WHAT YOU SHOULD DO: For the data below, give the number of lines in which "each" occurs. Include nothing besides that number.

INFORMATION SUPPLIED:
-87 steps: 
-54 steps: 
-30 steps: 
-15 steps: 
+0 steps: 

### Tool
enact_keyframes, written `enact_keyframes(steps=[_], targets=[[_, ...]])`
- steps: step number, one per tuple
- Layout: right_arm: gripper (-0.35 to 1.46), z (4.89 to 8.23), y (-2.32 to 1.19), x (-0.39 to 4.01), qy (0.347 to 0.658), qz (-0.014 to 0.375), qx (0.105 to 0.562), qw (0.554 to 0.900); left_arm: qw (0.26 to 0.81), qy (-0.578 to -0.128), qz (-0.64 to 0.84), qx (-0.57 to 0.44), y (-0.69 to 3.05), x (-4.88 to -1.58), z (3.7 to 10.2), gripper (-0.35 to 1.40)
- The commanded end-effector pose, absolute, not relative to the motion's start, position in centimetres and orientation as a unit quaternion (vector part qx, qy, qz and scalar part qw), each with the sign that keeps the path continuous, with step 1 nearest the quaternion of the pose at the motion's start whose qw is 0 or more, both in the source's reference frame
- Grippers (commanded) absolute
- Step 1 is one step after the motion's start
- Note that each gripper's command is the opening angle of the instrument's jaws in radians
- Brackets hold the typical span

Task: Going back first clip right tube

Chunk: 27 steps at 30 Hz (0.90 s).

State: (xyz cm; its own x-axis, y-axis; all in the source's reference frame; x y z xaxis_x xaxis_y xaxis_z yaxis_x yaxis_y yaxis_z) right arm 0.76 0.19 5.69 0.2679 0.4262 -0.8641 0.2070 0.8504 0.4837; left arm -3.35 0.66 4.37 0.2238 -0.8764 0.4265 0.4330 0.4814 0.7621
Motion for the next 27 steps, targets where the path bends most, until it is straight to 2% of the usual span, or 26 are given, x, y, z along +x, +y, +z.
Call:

REPLY: 2